Publik NTT Layak Sambut Hangat Irjen Setyo Budiyanto
Publik NTT layak menyambut hangat keputusan Kapolri Jenderal Listyo Sigit menunjuk Irjen Setyo Budiyanto sebagai Kapolda NTT. Alasan utamanya karena rekam jejak Setyo yang mantan Direktur Penyidikan KPK. Rekam jejak itu seolah menjawab kerinduan publik terkait penegakan hukum di NTT, yang dinilai belum cukup maksimal, entah dari pencegahan, juga penuntasan berbagai kasus korupsi yang selama ini menyita perhatian publik.
Sejumlah kasus dugaan korupsi di NTT hingga kini masih menjadi tanda tanya bagi publik NTT. Sebut diantaranya kasus dugaan korupsi Rp 1,4 miliar di DPRD Ende yang saat ini menjadi perbincangan publik NTT, dimana sejumlah anggota DPRD Ende namanya disebut secara jelas.
Lainnya, dugaan korupsi gratifikasi yang melibatkan puluhan pejabat Ende. Termasuk di dalamnya sejumlah anggota DPRD dusebut sebut sebagai penerima gratifikasi. Sudah lima tahun penyelidikan Polres Ende tidak ada pengembangan, bahkan sudah ada putusan praperadilan pun Polres Ende sejak Maret 2018 hingga sekarang tidak ditindaklanjuti.
Ada pula kasus dugaan korupsi Bank NTT, ada dugaan rekayasa kredit fiktif senilai Rp 130 miliar akibat take over kredit macet dari Bank Artha Graha dengan debiturnya PT. Budimas Pundinusa. Juga kasus pembelian surat hutang jangka menengah atau MTN senilai Rp 50 miliar yang diduga merugikan Bank NTT.
Kasus-kasus mangkrak ini diharapkan menjadi PR bagi Irjen Pol Setyo Budiyanto. Publik banyak berharap Kapolda baru dapat menyelesaikan sejumlah PR ini. Hal itu tentu beralasan kuat karena Irjen Pol. Setyo adalah mantan Direktur Penyidikan KPK. Dengan rekam jejak atau pengalaman itu diharapkan dapat menuntaskan kasus kasus korupsi di NTT. Diharapkan pula efektif mencegah terjadi korupsi di daerah ini.

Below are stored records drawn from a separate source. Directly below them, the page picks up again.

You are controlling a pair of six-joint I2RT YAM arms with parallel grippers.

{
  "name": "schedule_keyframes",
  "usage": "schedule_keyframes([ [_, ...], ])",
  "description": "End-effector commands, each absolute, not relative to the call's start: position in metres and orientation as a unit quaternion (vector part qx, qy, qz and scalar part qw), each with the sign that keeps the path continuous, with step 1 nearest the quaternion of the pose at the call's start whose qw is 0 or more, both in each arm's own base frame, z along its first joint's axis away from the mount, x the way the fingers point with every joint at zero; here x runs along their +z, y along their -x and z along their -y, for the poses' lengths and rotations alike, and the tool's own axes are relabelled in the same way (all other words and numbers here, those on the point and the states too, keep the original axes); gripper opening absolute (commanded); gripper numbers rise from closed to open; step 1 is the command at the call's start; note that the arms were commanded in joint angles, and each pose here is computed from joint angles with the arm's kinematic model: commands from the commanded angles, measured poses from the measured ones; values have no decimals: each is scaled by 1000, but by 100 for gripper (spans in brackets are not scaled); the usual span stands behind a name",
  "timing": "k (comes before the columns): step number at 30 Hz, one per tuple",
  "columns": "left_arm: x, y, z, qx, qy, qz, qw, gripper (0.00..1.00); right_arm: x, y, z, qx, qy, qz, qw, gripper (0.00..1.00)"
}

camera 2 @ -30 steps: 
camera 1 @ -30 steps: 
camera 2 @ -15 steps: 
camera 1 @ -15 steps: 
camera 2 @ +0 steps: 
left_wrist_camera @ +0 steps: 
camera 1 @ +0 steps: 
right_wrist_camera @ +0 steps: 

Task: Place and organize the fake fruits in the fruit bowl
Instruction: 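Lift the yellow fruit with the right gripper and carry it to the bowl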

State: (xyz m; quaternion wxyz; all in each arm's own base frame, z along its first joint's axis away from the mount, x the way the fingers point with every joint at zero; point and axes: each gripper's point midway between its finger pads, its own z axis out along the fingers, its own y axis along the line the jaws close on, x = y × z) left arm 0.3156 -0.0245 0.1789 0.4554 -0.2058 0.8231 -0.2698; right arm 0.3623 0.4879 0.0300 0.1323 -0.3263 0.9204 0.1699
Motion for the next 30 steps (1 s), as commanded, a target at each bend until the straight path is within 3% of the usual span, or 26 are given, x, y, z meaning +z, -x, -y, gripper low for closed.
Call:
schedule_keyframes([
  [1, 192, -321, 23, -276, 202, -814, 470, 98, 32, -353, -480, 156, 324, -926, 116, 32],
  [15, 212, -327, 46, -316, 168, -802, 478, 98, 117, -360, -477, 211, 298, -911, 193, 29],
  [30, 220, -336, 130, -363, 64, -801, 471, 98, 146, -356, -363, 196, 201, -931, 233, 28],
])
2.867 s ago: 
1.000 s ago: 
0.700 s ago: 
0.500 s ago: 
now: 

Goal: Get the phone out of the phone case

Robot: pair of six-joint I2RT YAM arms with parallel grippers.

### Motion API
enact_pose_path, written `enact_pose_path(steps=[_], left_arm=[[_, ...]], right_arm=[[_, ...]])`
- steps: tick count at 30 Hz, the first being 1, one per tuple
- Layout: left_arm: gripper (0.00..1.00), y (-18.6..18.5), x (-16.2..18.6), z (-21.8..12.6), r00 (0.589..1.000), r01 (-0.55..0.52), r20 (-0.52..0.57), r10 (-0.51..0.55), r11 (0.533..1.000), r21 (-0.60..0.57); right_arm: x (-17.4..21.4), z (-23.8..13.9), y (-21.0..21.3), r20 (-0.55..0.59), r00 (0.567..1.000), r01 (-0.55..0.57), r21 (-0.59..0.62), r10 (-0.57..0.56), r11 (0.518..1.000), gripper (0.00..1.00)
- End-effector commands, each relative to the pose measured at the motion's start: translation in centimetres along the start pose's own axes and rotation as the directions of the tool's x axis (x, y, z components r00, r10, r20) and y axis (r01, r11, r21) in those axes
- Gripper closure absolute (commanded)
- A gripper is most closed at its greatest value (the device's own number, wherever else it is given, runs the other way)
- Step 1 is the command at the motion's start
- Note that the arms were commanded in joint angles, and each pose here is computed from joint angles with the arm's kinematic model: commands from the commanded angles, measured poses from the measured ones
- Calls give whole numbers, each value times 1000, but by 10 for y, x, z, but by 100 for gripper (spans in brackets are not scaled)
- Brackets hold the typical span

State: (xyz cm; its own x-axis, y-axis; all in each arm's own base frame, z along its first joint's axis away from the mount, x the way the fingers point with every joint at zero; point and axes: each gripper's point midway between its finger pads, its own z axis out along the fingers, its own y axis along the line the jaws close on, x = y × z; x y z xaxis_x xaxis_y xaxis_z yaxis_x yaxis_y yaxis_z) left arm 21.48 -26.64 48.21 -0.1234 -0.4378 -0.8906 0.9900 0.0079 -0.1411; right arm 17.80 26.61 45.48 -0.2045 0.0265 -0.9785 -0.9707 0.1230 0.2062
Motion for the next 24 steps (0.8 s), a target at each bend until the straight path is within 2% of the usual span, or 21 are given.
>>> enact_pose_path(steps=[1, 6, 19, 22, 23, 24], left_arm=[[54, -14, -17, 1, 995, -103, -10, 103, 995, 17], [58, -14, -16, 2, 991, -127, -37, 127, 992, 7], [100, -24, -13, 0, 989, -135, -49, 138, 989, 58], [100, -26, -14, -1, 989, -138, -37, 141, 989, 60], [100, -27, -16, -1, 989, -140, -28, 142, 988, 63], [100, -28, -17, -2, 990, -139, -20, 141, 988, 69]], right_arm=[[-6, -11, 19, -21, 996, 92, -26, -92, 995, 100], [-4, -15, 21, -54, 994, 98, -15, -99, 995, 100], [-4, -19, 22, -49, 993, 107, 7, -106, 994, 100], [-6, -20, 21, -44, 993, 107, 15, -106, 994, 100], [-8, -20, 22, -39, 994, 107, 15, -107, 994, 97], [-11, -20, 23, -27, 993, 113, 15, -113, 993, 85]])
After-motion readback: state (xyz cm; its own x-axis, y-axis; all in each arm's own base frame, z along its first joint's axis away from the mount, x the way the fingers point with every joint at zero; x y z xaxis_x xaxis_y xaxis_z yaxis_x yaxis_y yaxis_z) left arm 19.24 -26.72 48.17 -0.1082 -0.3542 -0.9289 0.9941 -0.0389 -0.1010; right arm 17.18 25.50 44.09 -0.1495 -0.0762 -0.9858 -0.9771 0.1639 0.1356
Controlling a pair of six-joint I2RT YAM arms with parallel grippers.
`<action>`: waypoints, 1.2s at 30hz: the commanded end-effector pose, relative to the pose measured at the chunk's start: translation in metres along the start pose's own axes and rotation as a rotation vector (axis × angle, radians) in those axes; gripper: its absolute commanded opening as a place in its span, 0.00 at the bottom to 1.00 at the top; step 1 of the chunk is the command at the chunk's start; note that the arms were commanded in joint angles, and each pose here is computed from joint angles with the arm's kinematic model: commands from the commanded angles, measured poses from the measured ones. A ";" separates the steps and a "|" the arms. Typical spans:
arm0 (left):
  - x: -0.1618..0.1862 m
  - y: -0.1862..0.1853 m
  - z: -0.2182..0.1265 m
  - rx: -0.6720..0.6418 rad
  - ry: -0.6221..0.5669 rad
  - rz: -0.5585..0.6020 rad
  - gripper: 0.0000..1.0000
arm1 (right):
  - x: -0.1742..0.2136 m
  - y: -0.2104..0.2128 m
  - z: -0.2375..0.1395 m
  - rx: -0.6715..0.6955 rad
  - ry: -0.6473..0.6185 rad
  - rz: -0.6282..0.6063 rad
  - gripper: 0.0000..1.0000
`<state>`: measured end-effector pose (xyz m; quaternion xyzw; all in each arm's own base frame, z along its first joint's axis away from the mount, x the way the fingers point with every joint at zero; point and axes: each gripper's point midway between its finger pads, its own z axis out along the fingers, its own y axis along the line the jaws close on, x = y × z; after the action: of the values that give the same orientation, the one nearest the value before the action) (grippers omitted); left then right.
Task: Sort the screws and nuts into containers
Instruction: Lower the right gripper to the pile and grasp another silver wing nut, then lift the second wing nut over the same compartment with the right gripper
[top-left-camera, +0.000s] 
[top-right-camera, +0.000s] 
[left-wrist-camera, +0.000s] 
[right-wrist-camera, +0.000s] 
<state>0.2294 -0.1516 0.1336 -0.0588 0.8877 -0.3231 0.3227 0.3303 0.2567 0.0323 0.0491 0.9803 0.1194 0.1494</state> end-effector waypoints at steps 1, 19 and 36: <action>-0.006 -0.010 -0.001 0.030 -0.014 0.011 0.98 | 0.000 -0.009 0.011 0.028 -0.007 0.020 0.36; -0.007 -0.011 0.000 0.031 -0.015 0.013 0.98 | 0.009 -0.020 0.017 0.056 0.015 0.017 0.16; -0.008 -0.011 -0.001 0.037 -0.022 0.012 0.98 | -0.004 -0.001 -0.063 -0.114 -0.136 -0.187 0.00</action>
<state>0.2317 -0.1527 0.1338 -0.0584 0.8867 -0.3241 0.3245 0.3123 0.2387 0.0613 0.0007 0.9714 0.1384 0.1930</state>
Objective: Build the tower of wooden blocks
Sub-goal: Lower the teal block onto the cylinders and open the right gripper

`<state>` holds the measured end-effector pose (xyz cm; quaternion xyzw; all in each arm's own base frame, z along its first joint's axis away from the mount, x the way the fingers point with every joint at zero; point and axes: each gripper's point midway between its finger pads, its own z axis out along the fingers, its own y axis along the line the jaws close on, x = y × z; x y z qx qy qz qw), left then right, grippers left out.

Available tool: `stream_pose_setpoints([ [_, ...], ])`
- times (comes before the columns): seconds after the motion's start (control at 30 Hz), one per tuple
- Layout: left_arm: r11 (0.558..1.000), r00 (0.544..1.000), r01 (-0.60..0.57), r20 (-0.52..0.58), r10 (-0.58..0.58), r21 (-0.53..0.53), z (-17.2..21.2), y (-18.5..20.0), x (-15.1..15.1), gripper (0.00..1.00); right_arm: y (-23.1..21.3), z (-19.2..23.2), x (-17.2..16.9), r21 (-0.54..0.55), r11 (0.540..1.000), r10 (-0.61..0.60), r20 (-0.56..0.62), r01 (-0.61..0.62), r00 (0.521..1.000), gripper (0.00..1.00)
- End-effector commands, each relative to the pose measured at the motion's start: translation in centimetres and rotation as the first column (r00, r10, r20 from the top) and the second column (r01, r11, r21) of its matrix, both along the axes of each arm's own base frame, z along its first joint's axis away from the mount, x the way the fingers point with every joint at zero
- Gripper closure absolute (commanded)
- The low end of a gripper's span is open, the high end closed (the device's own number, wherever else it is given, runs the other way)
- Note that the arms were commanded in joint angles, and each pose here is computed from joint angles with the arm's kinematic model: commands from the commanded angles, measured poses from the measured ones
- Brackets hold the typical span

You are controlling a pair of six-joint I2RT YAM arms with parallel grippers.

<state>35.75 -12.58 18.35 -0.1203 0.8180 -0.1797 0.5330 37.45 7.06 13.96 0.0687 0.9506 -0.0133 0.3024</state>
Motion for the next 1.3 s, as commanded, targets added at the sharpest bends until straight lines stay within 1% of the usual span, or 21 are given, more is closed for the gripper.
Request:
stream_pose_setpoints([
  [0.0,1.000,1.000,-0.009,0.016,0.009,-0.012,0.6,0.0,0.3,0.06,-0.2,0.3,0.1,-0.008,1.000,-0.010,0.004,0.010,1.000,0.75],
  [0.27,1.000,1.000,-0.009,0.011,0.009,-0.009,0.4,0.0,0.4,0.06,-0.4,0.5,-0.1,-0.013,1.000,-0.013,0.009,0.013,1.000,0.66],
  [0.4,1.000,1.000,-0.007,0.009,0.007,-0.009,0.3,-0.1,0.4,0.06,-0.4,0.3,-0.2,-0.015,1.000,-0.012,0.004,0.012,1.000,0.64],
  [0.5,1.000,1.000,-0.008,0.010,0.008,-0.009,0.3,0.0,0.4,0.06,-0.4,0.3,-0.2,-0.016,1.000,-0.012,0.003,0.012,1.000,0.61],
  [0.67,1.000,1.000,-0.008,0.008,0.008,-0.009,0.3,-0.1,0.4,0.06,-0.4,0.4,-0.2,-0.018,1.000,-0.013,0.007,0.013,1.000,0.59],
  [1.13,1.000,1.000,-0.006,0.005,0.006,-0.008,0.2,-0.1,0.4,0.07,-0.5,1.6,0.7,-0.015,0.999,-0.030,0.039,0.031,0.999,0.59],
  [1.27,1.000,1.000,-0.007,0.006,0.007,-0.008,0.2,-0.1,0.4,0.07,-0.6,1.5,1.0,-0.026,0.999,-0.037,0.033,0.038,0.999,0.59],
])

Salah satu akademisi NTT, Dosen Fisipol Undana, Lasarus Jemahat kepada mediaindonesiatimur.com, menegaskan hal ini. Menurutnya, tugas Kapolda baru itu membereskan PR tersebut terutama beragam kasus korupsi di NTT. Masyarakat NTT sangat sadar, kemiskinan di NTT salah satunya disebabkan korupsi. Ini soal.
“Kita semua berharap agar Kapolda baru bisa segera bergerak. Harapannya, kerja di KPK dulu bisa dimanifestasikan di NTT sini”.
Kata Jehamat, korupsi hanya dapat diminimalisasi kalau semua elemen melakukan dua hal. Pertama, membumikan dan mempraktikan nilai-nilai baik yang selama ini dianut dan dipegang kuat masyarakat.
Kedua, penerapan hukuman yang setimpal, yang sungguh mengendapkan rasa keadilan, melalui regulasi yang lebih disederhanakan. Yang sekarang ini, regulasi yang mengatur korupsi terlampau banyak. Selain itu, ada banyak koruptor yang lolos dari jebakan hukum atau hukumannya singkat.
Selain dua hal itu, mekanisme pembuktian terbalik untuk melacak praktik koruptif aparat negara menjadi alternatif lain. Seperti diketahui, mekanisme pembuktian terbalik yang pernah diwacanakan mantan Presiden Gus Dur, sempat membuat berbagai pihak, terutama di lingkungan kekuasaan, ketar ketir. Takut!